Zombie apocalypses are terrible for all sorts of reasons, not the least of which is the loss of the human race generally and loved ones more locally. It can be especially difficult to adjust to the zombification of a child, but before one literally throws the baby out with the bathwater, there are some important considerations to remember.
1. Assess if the baby or child is in fact, a zombie—Babies may cry through the night, or gurgle, but whatever they’re doing, all but the very youngest will change emotion or expression. Zombie babies will make more of a moaning sound with no other affect, and zombie children will persistently seek to bite others. Another telltale symptom is the lack of physical healing. Intentionally injuring a child to see if she or he recovers is anathema to human society and is not recommended, but it is understandable in the most dire of circumstances.
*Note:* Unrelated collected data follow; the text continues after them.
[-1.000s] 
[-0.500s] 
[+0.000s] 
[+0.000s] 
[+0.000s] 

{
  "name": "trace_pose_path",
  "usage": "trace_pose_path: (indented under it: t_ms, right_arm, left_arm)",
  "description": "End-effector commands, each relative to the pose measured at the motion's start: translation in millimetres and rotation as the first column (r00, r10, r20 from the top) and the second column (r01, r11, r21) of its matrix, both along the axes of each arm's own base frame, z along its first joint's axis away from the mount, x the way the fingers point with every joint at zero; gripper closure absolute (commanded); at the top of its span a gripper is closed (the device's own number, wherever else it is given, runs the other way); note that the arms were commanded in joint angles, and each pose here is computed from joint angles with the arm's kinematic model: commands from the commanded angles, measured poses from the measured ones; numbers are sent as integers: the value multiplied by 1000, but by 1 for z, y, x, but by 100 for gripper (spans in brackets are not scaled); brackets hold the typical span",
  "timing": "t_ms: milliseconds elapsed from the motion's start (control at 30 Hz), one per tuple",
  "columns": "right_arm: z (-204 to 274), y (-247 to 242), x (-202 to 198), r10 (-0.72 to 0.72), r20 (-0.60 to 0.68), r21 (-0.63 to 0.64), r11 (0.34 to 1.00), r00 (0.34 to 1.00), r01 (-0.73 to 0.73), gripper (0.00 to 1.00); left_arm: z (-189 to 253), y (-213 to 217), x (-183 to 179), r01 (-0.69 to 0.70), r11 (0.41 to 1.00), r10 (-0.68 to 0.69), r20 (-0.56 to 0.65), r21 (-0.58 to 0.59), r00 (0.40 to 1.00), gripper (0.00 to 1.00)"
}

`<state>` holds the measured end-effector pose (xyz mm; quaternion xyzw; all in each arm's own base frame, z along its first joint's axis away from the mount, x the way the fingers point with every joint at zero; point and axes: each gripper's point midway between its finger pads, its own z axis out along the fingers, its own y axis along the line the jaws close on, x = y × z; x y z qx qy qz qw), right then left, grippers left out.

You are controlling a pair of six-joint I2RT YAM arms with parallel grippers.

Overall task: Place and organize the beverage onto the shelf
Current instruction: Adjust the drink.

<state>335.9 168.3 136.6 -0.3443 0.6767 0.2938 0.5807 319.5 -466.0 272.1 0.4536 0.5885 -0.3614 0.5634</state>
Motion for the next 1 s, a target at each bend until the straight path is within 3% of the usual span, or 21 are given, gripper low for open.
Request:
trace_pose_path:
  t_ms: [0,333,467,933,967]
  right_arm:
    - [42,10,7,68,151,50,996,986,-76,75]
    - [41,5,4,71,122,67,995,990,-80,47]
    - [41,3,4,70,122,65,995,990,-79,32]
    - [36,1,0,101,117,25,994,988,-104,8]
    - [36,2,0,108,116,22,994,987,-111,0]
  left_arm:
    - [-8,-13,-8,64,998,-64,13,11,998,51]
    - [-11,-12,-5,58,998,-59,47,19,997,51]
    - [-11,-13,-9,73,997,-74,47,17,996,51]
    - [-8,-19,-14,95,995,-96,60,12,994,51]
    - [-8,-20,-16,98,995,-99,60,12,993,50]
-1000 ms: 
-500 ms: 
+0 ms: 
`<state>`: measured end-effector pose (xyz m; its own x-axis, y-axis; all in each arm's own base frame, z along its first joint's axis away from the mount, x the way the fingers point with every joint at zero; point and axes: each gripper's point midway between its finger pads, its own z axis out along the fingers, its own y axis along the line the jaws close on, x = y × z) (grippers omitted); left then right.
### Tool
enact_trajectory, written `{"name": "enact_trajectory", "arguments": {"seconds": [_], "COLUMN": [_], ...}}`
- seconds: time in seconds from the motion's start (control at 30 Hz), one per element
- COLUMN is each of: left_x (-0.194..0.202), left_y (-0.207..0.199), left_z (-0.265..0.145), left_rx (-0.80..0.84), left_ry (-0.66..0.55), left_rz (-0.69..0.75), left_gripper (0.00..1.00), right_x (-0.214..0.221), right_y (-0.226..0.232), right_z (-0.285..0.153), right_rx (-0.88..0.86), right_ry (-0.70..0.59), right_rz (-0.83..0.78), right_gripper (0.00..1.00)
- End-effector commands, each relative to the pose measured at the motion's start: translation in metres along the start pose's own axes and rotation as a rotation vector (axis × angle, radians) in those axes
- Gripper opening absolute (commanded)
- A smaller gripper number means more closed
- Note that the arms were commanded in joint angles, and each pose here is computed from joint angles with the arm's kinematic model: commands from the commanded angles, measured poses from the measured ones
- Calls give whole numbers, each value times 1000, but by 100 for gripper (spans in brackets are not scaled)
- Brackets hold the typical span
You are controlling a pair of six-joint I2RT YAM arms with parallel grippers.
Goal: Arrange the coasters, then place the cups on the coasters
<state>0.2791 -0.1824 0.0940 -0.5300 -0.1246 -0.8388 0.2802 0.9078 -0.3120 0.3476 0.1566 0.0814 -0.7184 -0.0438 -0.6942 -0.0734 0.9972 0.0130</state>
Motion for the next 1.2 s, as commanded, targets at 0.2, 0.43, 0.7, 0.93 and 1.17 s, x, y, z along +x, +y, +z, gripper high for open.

The popular notion that one can try to watch their reaction while waving cow brains near them is a terrible, awful idea and should not be entertained.
2. Once zombie status is determined, children and babies must be carefully quarantined—Fortunately, zombie babies can be swaddled anywhere from several days to indefinitely, depending on the reason for the zombification, as they need little to no sustenance. Swaddling babies can be difficult, however, and should only be approached with multiple layers of long sleeves and gloves. Under no circumstances should a mother attempt to breastfeed a zombie baby. For children under 90 pounds, quarantine should occur in rooms with no windows, because these are easy exits for a small zombie with a craving for brains. Sheds are also poor quarantine quarters; zombie children will not hesitate to dig under the outbuilding in order to escape. Call your local Zombie Infection Service of the Centers for Disease Control and Prevention to schedule a transfer to a nearby Quarantine Center.
See: Pamplet on Locating a Quarantine Center
3. Direct anger away from zombie babies and children—Scientists around the globe are searching for a remedy to our collective predicament; in case of a cure or treatment, we need our youngest generation to be in the best condition possible for re-introduction to human life. While it is reasonable to defend oneself by any means necessary against adult zombie attacks, zombie children and babies should still be considered somewhat more vulnerable, and pains should be taken to avoid misdirecting frustration at them, even during this crisis.
4. Register with the Zombie Infectious Service of the CDC—In addition to providing quarantine services free of charge, an identified baby or child will be among the first to receive new treatments or cures. Do not hesitate to tell health officials that you know of a zombified minor. Dedicated staff want to protect our citizens pre-infection, during zombification, and post-infection.